First of all, it should be made clear that the tax exemption of the benefit under the Income Tax Act does not automatically mean that the benefit cannot be attached. For example, the legislature had only declared corona premiums for employees in care facilities to be non-attachable. Conversely, some therefore assumed that all other Corona premiums can be attached to employees outside of care due to the lack of legal regulation. Non-seizure can result if the corona premium is viewed as a hardship allowance or a hazard allowance. This difficulty can be seen on the one hand in the quantity of work to be performed (overtime, weekend work) and on the other hand in the health risk. The risk of infection with the life-threatening Sars-COV-2 virus can therefore result in seizure protection in individual cases depending on the type of activity of the employee. For employees in supermarkets, hospitals and retail outlets, the Corona premiums are not only intended to be a recognition of the special work performance, but also a financial compensation for the increased health risk associated with the work, since these employees are at a significantly higher level than others are subject to contracting the corona virus.

Such an increased health risk could be assessed differently for employees working from home (for example, employees at banks or health insurance companies who have been working from home without overtime since the peak of the pandemic), which would make the corona premiums attachable to creditors. A complication relevant to seizure law is not readily apparent here.

If the corona premium is paid out on the debtor’s seizure protection account, seizure protection can be achieved through an application by the debtor to the enforcement court (in the case of the debtor’s insolvency proceedings at the bankruptcy court).

2. Attachment of state emergency aid

Claims from state emergency aid for sole proprietorships and freelancers to overcome the economic problems that were triggered by the Corona crisis are fundamentally non-attachable for creditors due to their earmarking (securing livelihoods and securing jobs) and are not part of the bankruptcy estate in the case of the debtor’s bankruptcy.

However, the emergency aid can be attached to those creditors who are covered by the intended purpose. These are creditors of ongoing operating costs such as rent, electricity, gas, water, and leasing fees.

If the emergency aid has been paid out to the debtor’s seizure protection account, it can be seized by the creditors or, in bankruptcy proceedings, is part of the bulk. The debtor must submit an application for non-attach ability to the enforcement court (in the case of the debtor’s bankruptcy proceedings at the bankruptcy court).

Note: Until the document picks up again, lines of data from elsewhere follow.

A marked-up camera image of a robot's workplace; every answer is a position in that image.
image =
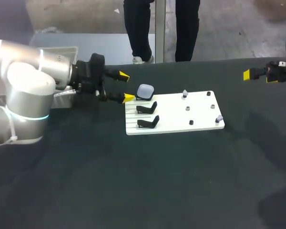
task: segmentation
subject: metal pole
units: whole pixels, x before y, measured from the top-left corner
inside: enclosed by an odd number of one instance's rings
[[[166,0],[156,0],[155,11],[155,62],[164,62],[164,44],[165,44],[165,16]]]

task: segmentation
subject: black pants
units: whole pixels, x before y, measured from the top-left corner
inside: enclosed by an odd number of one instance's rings
[[[154,0],[124,0],[125,27],[133,56],[148,61],[152,55],[148,42],[150,3]],[[177,62],[190,61],[193,55],[198,30],[200,0],[176,0]]]

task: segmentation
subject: sneaker
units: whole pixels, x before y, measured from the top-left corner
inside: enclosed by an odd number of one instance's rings
[[[146,64],[146,63],[154,63],[154,57],[151,56],[151,58],[149,59],[149,61],[143,61],[141,57],[139,56],[134,56],[133,57],[133,64]]]

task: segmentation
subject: black clip
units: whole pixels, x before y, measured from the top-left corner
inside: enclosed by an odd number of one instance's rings
[[[137,106],[137,112],[143,113],[143,114],[150,114],[152,115],[157,107],[158,103],[154,102],[151,108],[145,107],[145,106]]]
[[[138,126],[140,127],[146,127],[146,128],[150,128],[150,129],[154,129],[158,122],[160,120],[160,117],[157,115],[154,120],[152,122],[147,122],[145,120],[138,120]]]

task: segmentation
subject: white plate
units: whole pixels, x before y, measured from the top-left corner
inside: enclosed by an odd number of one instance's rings
[[[221,115],[214,92],[207,96],[207,92],[192,92],[186,98],[183,94],[154,95],[151,101],[133,100],[125,104],[125,120],[127,135],[150,135],[178,133],[201,130],[223,129],[224,121],[216,123],[216,118]],[[157,101],[158,106],[154,114],[138,114],[136,106],[152,107]],[[156,116],[160,117],[155,129],[142,128],[137,121],[142,119],[152,122]]]

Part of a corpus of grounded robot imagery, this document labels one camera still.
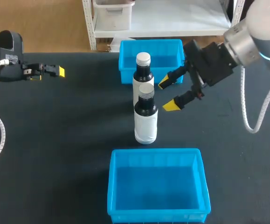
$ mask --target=white shelf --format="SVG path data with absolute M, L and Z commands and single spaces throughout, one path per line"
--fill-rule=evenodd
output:
M 96 38 L 223 35 L 230 25 L 219 0 L 136 0 L 130 30 L 104 31 L 94 20 Z

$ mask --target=blue storage basket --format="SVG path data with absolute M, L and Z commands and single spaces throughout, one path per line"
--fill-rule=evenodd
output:
M 140 52 L 151 55 L 151 71 L 158 84 L 169 71 L 184 65 L 185 56 L 181 40 L 122 41 L 119 53 L 119 70 L 122 84 L 131 84 L 136 71 L 136 56 Z
M 208 213 L 208 188 L 198 149 L 112 152 L 108 214 L 113 223 L 204 222 Z

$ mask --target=black table surface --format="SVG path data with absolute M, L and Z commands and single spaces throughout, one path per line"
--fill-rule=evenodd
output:
M 66 78 L 0 83 L 7 140 L 0 155 L 0 224 L 111 223 L 108 172 L 116 148 L 194 147 L 201 151 L 211 201 L 208 224 L 270 223 L 270 107 L 258 134 L 240 106 L 240 70 L 204 90 L 185 110 L 161 106 L 190 87 L 156 88 L 157 140 L 134 138 L 132 86 L 120 83 L 118 54 L 26 54 L 60 64 Z M 246 71 L 249 121 L 270 88 L 262 62 Z

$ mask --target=white bottle cap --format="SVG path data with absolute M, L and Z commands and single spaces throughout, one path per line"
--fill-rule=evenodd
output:
M 139 97 L 150 99 L 154 96 L 154 86 L 150 83 L 143 83 L 139 86 Z
M 144 67 L 144 66 L 150 65 L 150 62 L 151 62 L 150 54 L 146 52 L 141 52 L 137 54 L 137 57 L 136 57 L 137 65 Z

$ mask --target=black and white bottle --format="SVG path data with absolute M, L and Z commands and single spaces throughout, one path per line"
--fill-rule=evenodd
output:
M 154 103 L 154 86 L 143 83 L 135 104 L 135 138 L 141 144 L 151 144 L 157 138 L 158 108 Z
M 137 54 L 136 63 L 137 70 L 133 76 L 133 105 L 138 102 L 139 86 L 142 83 L 150 83 L 154 85 L 154 77 L 150 72 L 150 55 L 146 52 Z

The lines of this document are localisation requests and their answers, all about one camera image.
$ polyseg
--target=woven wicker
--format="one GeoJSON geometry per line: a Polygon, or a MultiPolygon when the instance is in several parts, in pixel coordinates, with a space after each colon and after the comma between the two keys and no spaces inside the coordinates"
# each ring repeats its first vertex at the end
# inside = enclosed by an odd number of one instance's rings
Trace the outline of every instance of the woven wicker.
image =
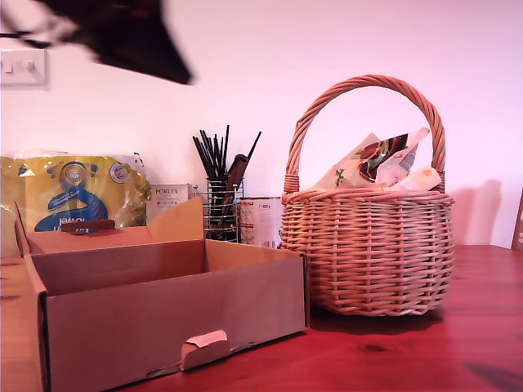
{"type": "Polygon", "coordinates": [[[297,122],[284,195],[283,247],[308,255],[311,298],[340,314],[424,314],[449,288],[453,199],[445,194],[445,129],[432,104],[408,83],[365,75],[332,86],[297,122]],[[422,110],[432,133],[432,166],[442,183],[429,192],[375,189],[299,191],[302,144],[328,102],[358,87],[398,91],[422,110]]]}

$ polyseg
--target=tin can
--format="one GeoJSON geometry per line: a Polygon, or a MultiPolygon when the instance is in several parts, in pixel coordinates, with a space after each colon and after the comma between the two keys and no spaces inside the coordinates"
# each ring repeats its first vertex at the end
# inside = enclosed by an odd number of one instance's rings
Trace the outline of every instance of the tin can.
{"type": "Polygon", "coordinates": [[[280,198],[241,198],[239,218],[241,242],[259,247],[281,247],[282,215],[280,198]]]}

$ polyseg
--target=light switch
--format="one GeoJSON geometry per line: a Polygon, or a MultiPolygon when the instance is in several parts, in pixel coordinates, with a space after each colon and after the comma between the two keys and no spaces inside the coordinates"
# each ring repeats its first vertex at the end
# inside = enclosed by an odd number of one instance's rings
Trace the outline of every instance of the light switch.
{"type": "Polygon", "coordinates": [[[2,86],[43,86],[47,83],[46,50],[2,51],[2,86]]]}

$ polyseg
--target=table surface
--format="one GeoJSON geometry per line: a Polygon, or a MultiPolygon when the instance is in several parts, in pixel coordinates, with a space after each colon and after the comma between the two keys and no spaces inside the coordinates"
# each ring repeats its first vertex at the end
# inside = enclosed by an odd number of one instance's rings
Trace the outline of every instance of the table surface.
{"type": "MultiPolygon", "coordinates": [[[[21,260],[2,260],[0,272],[2,391],[31,392],[21,260]]],[[[523,390],[523,252],[458,247],[443,307],[423,316],[313,310],[303,333],[119,390],[523,390]]]]}

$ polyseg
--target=cardboard box
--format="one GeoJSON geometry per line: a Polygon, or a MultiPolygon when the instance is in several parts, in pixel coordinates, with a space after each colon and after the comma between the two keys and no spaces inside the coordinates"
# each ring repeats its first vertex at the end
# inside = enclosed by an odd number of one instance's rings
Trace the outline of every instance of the cardboard box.
{"type": "MultiPolygon", "coordinates": [[[[147,227],[16,237],[42,390],[100,391],[308,326],[304,256],[203,239],[199,198],[147,227]]],[[[104,227],[107,221],[78,222],[104,227]]]]}

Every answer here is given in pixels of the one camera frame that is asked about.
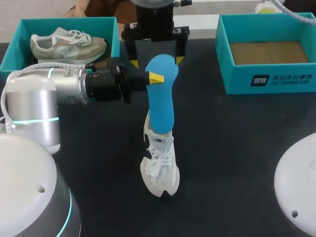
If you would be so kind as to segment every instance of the cardboard box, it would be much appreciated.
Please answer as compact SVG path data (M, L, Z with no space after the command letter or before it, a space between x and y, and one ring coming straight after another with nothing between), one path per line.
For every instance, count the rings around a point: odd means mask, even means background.
M284 13L221 15L215 47L227 94L316 91L315 25Z
M58 27L68 31L84 31L92 37L105 38L111 47L111 57L119 57L119 34L115 17L22 19L0 66L0 76L3 80L6 80L11 72L33 64L31 35L48 36Z

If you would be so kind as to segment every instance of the shoelace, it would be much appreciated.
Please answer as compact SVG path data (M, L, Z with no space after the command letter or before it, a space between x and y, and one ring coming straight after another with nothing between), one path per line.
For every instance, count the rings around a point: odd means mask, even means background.
M147 150L152 155L152 159L146 160L145 171L147 175L157 178L161 167L171 165L171 149L167 153L162 153L157 151L152 145L150 145Z
M82 46L87 46L91 44L92 42L91 36L89 34L86 34L85 32L72 30L72 31L69 31L69 33L74 34L72 36L72 42L70 42L69 44L80 43Z

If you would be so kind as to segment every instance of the teal shoe box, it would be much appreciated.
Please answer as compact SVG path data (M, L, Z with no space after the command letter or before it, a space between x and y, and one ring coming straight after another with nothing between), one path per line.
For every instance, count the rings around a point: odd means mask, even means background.
M300 15L315 19L311 13ZM291 41L298 42L306 63L236 65L230 47L232 43ZM316 25L284 13L221 15L215 47L227 94L316 91Z
M111 57L119 57L119 31L115 17L23 19L19 22L12 41L0 66L0 76L8 75L30 65L32 52L30 38L51 35L58 27L65 30L78 30L92 37L102 37L111 46Z

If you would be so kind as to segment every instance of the sneaker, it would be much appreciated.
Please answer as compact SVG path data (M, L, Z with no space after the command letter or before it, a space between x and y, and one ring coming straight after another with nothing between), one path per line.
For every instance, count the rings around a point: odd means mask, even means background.
M148 190L155 196L172 196L180 182L180 172L176 164L172 131L161 136L154 133L149 126L147 114L144 126L146 149L140 171Z
M106 48L103 38L62 28L50 36L31 36L31 50L39 63L88 64L102 56Z

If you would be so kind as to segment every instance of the yellow object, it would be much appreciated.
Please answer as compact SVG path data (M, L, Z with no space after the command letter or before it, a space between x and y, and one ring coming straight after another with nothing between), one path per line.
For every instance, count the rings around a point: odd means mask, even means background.
M164 83L164 77L162 75L149 72L149 83L150 84Z
M138 60L131 60L130 62L131 62L136 68L139 68Z
M275 13L276 11L272 8L269 8L269 7L264 7L262 8L259 13L260 14L264 14L264 13Z
M179 57L176 57L176 64L178 65L182 59L184 59L184 56L179 56Z

3. Attachment of short-time allowance

Short-time work in the employment relationship means the temporary reduction in regular working hours in a company due to a significant loss of work. Employees receive 60 percent of the lost net wages as short-time work allowance. Employees with at least one child receive 67 percent of the lost net wage.

As a social benefit, the short-time work allowance can basically be seized like income from work. In the debtor’s bankruptcy proceedings, the entitlement to short-time allowance is automatically recorded by the bankruptcy charge. The peculiarity of the short-time work allowance is that it is paid out by the employer (although it is a state social benefit), so that the employer is considered to be a third party debtor in the garnishment of the claim to short-time work allowance. From this peculiarity, the Hamm Regional Labor Court concludes in the event of a seizure of the creditor by the employer that no separate aggregation decision is required if the employee also receives his (reduced) wages in addition to the (state) short-time work allowance.